* **Work request**
How many lines in the records below contain "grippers"? Reply with the number only.

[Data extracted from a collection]
╭──

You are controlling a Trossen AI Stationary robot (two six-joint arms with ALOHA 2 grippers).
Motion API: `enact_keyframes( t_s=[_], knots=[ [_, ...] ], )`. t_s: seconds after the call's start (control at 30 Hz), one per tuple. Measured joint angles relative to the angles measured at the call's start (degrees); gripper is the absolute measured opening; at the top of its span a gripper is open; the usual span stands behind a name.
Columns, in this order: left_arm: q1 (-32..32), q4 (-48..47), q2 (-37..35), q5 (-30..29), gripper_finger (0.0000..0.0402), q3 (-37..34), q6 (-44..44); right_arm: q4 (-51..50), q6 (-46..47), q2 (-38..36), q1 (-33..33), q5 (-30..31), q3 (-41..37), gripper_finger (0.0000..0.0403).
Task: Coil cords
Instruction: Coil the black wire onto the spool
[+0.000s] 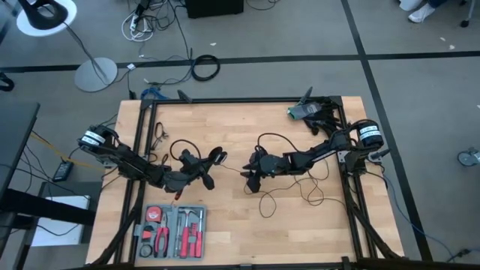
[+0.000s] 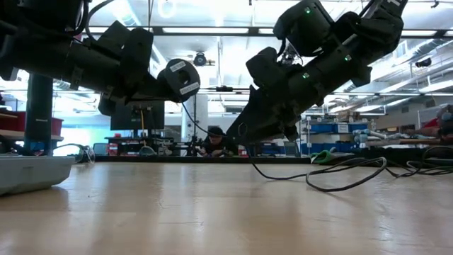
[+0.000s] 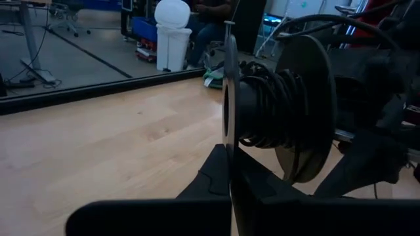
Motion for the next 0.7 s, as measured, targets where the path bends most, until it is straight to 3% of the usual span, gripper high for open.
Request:
enact_keyframes(
  t_s=[0.37,0.57,0.7],
  knots=[
    [0.0,4.2,0.0,0.0,0.0,0.0,3.3,-0.3,0.2,0.0,0.1,-2.9,0.0,0.0093],
    [0.0,4.1,0.0,0.1,0.0,0.0,3.3,-3.0,0.1,0.0,0.1,-1.9,0.0,0.0011],
    [0.0,3.2,0.0,2.5,0.0,0.0,3.3,-4.2,0.7,-0.2,-0.2,0.1,0.0,0.0005]
  ],
)
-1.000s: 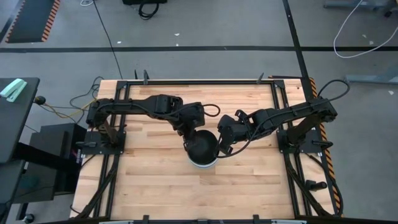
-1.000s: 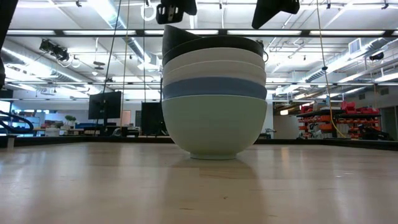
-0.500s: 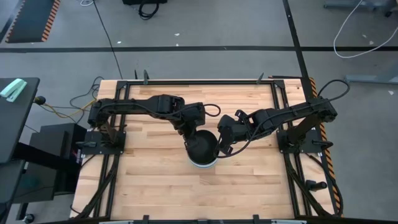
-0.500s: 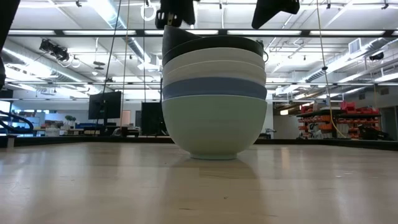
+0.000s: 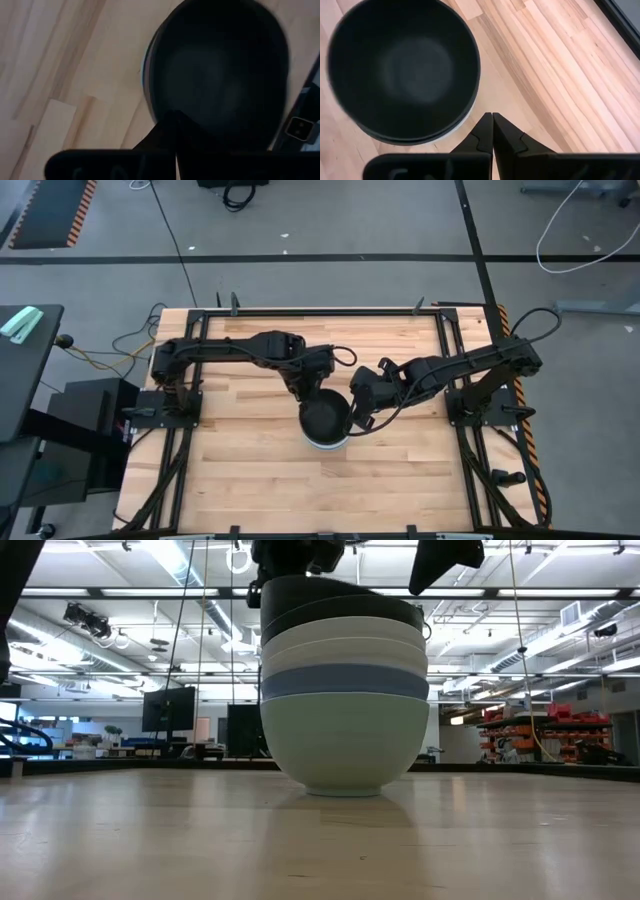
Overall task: Nest bowls inside each other
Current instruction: Stack the black bowl on the stacked black bowl
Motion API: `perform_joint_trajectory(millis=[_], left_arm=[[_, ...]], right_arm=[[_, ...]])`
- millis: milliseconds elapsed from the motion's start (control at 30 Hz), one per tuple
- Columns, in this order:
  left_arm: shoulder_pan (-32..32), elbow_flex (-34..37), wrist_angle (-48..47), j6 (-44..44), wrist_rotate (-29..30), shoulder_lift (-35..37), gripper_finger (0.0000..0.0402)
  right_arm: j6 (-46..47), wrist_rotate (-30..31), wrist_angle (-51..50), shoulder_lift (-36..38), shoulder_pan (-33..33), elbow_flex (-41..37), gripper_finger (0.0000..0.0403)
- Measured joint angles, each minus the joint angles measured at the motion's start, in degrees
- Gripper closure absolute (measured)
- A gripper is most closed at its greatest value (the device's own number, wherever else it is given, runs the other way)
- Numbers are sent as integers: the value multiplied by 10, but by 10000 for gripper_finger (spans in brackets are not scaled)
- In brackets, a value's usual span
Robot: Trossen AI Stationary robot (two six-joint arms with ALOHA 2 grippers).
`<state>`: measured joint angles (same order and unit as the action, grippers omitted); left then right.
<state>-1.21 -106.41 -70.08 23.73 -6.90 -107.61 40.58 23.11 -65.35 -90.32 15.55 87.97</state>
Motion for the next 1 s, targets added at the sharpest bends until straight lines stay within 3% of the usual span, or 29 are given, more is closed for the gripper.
perform_joint_trajectory(millis=[633, 1000], left_arm=[[16, 0, -1, -1, -5, -31, 401], [34, 0, -30, -6, 2, -12, 401]], right_arm=[[0, 0, 2, 0, 0, -3, 396], [-1, 0, 2, 0, 0, -3, 394]])
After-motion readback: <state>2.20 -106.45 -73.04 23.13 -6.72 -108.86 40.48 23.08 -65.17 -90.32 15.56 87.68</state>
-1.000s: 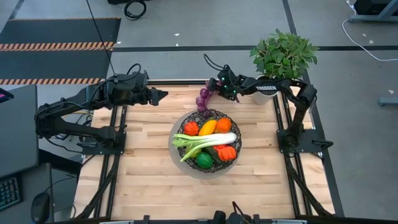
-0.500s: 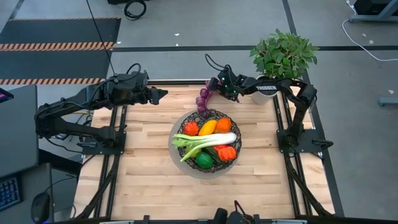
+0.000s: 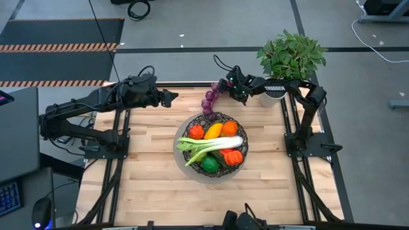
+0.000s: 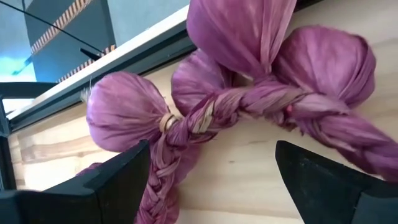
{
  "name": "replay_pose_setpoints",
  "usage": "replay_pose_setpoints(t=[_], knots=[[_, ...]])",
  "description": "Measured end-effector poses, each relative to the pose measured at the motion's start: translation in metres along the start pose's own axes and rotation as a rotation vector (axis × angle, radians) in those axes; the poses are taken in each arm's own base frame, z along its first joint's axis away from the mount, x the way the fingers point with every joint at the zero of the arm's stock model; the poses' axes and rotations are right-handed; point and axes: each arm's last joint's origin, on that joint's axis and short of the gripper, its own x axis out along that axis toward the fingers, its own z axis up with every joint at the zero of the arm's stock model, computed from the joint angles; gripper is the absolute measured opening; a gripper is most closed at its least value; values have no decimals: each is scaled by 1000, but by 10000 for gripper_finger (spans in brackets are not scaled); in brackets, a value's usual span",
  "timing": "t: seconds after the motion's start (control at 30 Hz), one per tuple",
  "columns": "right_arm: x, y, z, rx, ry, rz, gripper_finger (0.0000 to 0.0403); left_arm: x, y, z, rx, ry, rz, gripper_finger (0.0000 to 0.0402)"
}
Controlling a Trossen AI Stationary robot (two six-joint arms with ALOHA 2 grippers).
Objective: Build produce basket
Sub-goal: Put the purple garlic into the black wire basket
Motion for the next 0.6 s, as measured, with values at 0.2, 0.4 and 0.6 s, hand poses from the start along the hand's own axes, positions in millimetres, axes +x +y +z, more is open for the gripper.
replay_pose_setpoints(t=[0.2, 0.4, 0.6], knots=[[0, -2, 5, 10, -7, -5, 348, 7, -5, 0, -24, -13, -23, 231], [0, -3, 6, -1, -6, -10, 333, 9, -9, 3, -38, -43, -61, 231], [0, -2, 5, -5, -6, -7, 239, 8, -9, 3, -39, -44, -62, 231]])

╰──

* **Result of this task**
4